Wientjes Emilie, Renger Jan, Cogdell Richard, van Hulst Niek F
ICFO - Institut de Ciencies Fotoniques, The Barcelona Institute of Science and Technology , 08860 Castelldefels, Barcelona, Spain.
Laboratory of Biophysics, Wageningen University , 6703 HA Wageningen, The Netherlands.
J Phys Chem Lett. 2016 May 5;7(9):1604-9. doi: 10.1021/acs.jpclett.6b00491. Epub 2016 Apr 18.
Nanoantennas are well-known for their effective role in fluorescence enhancement, both in excitation and emission. Enhancements of 3-4 orders of magnitude have been reported. Yet in practice, the photon emission is limited by saturation due to the time that a molecule spends in singlet and especially triplet excited states. The maximal photon stream restricts the attainable enhancement. Furthermore, the total number of photons emitted is limited by photobleaching. The limited brightness and observation time are a drawback for applications, especially in biology. Here we challenge this photon limit, showing that nanoantennas can actually increase both saturation intensity and photostability. So far, this limit-shifting role of nanoantennas has hardly been explored. Specifically, we demonstrate that single light-harvesting complexes, under saturating excitation conditions, show over a 50-fold antenna-enhanced photon emission stream, with 10-fold more total photons, up to 10(8) detected photons, before photobleaching. This work shows yet another facet of the great potential of nanoantennas in the world of single-molecule biology.
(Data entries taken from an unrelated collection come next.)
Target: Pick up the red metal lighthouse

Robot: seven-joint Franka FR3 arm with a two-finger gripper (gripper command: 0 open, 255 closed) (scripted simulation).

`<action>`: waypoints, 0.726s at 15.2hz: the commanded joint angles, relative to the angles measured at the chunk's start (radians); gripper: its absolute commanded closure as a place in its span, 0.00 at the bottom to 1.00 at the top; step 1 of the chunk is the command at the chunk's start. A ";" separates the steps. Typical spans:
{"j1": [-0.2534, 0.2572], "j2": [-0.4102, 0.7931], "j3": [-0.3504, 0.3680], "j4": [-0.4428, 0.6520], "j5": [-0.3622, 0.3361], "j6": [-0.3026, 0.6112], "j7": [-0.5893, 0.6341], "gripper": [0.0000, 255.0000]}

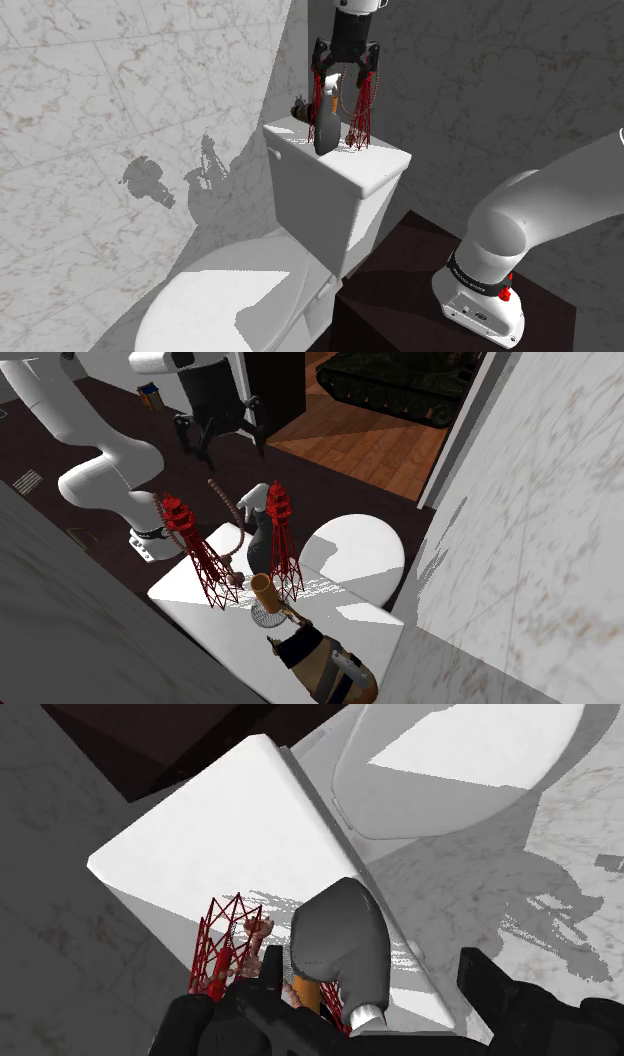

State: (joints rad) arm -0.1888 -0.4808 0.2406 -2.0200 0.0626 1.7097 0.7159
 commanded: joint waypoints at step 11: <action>-0.142 0.472 0.179 0.620 -0.336 -0.173 0.699 0.00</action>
State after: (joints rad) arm -0.3286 -0.0650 0.4064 -1.4806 -0.2303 1.5730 1.3505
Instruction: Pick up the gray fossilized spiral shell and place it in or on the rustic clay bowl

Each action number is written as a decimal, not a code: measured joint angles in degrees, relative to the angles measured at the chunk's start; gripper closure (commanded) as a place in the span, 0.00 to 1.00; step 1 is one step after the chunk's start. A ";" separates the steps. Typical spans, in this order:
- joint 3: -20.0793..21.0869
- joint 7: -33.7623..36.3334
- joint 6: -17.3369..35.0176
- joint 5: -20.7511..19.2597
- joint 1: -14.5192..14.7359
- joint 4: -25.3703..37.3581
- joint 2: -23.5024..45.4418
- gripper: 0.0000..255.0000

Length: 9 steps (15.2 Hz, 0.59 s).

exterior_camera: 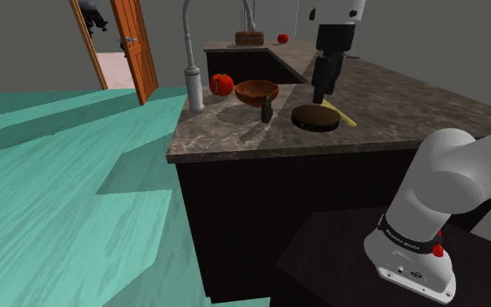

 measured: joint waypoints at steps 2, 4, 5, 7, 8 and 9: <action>-0.22 -0.56 1.34 -0.10 0.06 -0.39 0.08 0.00; -1.20 -2.67 6.66 -0.49 0.22 -2.10 0.47 0.00; -1.48 -3.62 9.97 -0.47 0.44 -3.22 0.65 0.00; -2.59 -6.10 16.55 -0.57 0.79 -4.42 1.86 0.00; -3.02 -7.21 19.69 -0.46 1.07 -4.89 2.43 0.00; -3.85 -8.74 23.26 -0.47 1.23 -6.13 2.73 0.00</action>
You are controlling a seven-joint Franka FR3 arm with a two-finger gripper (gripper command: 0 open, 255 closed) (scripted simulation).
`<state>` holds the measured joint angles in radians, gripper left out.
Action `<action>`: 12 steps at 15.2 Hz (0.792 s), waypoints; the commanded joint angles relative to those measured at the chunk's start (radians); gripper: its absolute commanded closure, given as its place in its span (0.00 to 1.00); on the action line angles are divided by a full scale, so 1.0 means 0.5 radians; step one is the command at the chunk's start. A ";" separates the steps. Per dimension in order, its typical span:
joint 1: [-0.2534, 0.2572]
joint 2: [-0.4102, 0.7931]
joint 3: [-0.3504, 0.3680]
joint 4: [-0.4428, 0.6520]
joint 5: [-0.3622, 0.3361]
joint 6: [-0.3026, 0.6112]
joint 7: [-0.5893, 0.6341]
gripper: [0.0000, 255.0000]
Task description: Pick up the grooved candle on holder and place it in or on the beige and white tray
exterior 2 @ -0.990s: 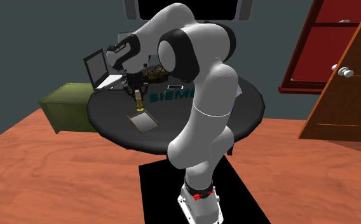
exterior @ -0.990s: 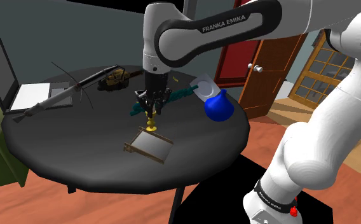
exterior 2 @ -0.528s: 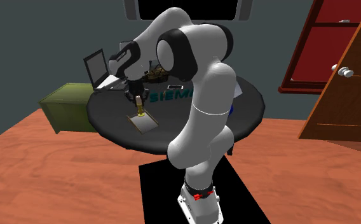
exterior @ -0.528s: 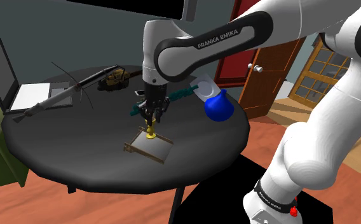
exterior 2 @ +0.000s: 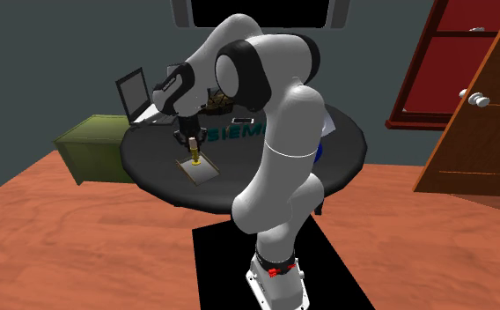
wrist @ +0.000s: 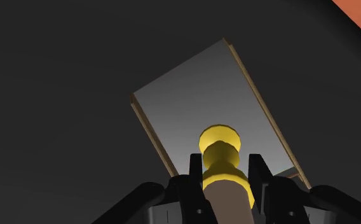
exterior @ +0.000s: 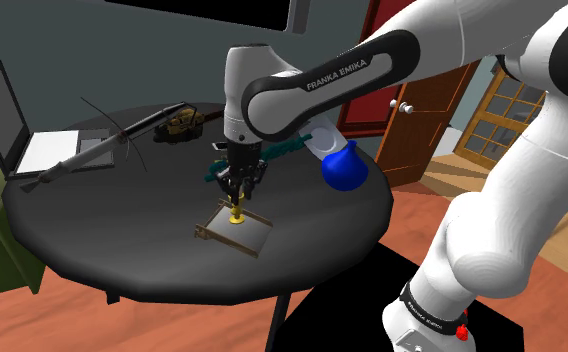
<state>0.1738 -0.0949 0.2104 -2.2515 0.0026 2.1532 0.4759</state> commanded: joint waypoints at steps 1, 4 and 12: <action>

纳米天线因其在荧光增强(包括激发和发射)方面的有效作用而闻名。据报道,荧光增强可达3至4个数量级。然而在实际应用中,由于分子处于单重态尤其是三重态激发态的时间,光子发射受到饱和的限制。最大光子流限制了可实现的增强效果。此外,发射的光子总数受到光漂白的限制。有限的亮度和观察时间对于应用来说是一个缺点,尤其是在生物学领域。在此,我们挑战这一光子限制,表明纳米天线实际上可以提高饱和强度和光稳定性。到目前为止,纳米天线的这种限移作用几乎未被探索。具体而言,我们证明,在饱和激发条件下,单个光捕获复合物显示出超过50倍的天线增强光子发射流,总光子数多10倍,在光漂白前可检测到多达10⁸个光子。这项工作展示了纳米天线在单分子生物学领域巨大潜力的又一个方面。